I’m not a big TV person. It’s just gotten lazy, to me. Everything is “unscripted reality,” which is really just code for “The network is too cheap to pay writers, so let’s just pay a few cameramen to take shifts following around really problem-prone people.”
Let’s not even talk about the “weight loss porn” that we keep seeing as of late. That’s right.. I said it – weight loss porn. It’s almost as if seeing people struggle with weight is being fetishized. Pornographic in nature, even. Huge. Ruby (thanks, Felicia!). The Biggest Loser. Losing It. One Big Happy Family. Celebrity Fit Club. Whatever Crap Kirstie Alley Is Doing To Get Her Face On The TV Screen Again. For some reason, Americans love watching the overweight agonize over not being “one of the beautiful people,” and salivate at the thought of watching them sweat the pounds off to get there.
I’ve just never been that person. While I love to root for a good story just like anyone else… I’m just… always reminded that it’s TV – situations (and footage) are manipulated to present us what they want to present us.
Enter Kai Hibbard.
A contestant from the third season of The Biggest Loser (TBL), she recently appeared on practically every major venue speaking about the ills of the show that helped build her name.
(If you were advised to be wary of triggers, I would advise you to not read the following highlighted passages.)

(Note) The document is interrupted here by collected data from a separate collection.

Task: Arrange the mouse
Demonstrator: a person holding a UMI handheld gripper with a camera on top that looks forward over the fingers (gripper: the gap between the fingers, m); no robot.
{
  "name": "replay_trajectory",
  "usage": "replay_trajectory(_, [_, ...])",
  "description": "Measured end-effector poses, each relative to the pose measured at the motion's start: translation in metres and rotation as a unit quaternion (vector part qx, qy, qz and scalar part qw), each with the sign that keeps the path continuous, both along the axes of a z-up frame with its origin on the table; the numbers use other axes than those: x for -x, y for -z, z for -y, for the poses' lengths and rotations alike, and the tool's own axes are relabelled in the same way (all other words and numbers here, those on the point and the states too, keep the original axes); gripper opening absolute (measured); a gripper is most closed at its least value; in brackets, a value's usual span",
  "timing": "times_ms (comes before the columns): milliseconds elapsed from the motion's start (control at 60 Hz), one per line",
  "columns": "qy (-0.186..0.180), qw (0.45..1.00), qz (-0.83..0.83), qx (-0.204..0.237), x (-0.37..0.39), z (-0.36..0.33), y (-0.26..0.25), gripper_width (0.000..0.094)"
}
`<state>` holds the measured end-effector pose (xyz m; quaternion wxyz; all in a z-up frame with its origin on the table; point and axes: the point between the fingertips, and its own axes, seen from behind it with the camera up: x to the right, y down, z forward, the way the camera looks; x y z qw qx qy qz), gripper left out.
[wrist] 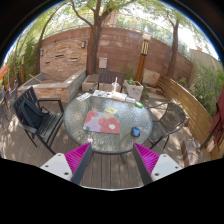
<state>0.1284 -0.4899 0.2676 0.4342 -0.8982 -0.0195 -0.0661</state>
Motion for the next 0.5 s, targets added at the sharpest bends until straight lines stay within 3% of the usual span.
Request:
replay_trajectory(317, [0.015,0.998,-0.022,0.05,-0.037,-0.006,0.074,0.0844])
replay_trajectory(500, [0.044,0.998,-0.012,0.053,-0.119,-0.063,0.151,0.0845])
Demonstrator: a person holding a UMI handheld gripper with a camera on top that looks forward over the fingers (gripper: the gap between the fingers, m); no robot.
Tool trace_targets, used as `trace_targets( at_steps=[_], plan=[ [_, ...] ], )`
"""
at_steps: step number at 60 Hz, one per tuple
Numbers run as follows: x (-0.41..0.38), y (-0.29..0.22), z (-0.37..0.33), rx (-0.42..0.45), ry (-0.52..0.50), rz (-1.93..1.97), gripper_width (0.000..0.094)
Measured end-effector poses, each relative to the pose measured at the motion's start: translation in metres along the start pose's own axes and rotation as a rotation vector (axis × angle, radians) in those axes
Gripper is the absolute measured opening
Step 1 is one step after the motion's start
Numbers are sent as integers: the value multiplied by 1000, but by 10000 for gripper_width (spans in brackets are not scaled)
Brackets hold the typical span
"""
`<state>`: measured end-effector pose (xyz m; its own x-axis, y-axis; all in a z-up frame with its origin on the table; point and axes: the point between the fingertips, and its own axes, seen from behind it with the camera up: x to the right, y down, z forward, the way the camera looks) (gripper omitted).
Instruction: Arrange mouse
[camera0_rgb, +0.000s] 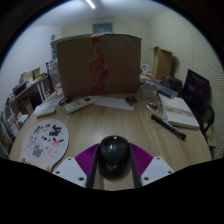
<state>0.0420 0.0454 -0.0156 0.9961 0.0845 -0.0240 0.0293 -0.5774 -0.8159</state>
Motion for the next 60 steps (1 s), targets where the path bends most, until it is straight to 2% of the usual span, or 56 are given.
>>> trace_targets(
  at_steps=[3,4,5,10,17,24,30,38,48,52,56,60],
  plan=[
    [0,3,-1,-22,7,17,509],
    [0,3,-1,-34,10,27,555],
    [0,3,-2,-45,13,42,483],
    [-2,-1,-10,-111,8,148,440],
    [-11,-74,-46,27,42,108,413],
    [-74,-152,-79,159,-28,87,413],
    [-146,-177,-81,211,-84,0,409],
    [-222,-113,-44,90,-138,-28,406],
    [-244,-20,-5,-72,-126,-65,412],
    [-243,0,0,-101,-111,-91,410],
    [-241,3,2,-87,-107,-105,416],
    [-243,0,4,-93,-109,-109,499]
  ],
)
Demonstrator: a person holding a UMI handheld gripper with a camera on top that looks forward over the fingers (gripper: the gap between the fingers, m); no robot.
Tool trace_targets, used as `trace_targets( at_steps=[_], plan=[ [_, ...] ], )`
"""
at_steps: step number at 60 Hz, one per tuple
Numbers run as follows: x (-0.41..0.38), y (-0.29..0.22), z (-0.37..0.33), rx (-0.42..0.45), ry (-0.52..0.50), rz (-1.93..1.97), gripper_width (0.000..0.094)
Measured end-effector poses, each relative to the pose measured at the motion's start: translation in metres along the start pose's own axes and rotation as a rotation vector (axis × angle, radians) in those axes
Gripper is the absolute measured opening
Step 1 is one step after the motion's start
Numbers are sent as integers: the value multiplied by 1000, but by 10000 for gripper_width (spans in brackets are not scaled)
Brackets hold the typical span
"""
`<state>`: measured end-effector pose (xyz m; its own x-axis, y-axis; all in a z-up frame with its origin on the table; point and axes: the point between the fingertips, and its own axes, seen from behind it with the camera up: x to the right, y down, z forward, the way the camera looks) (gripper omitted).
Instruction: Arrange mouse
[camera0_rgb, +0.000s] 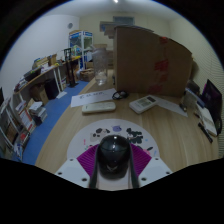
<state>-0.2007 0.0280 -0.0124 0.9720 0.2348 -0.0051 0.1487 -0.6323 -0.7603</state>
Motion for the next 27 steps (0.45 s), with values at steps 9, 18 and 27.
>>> trace_targets(
  at_steps=[9,18,27],
  plan=[
    [0,7,-9,-72,-30,29,728],
    [-3,-5,-61,-50,-79,83,841],
    [16,-6,-127,-27,-93,121,844]
  ],
)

Taken from her original interview with Golda Poretsky:
On the seclusion of the ranch:
“A lot of people don’t know that once we were actually on the ranch, it was 6 weeks before we were allowed to get mail from home and our mail was opened and censored. And it was 8 weeks before we were allowed to speak to anybody on the phone and it was for 5 minutes at a time with a chaperone.”
On the meaning of a “week” on the Biggest Loser:
“It varied. It went from 14 days and I believe that near the end we had one week that was 5 days.”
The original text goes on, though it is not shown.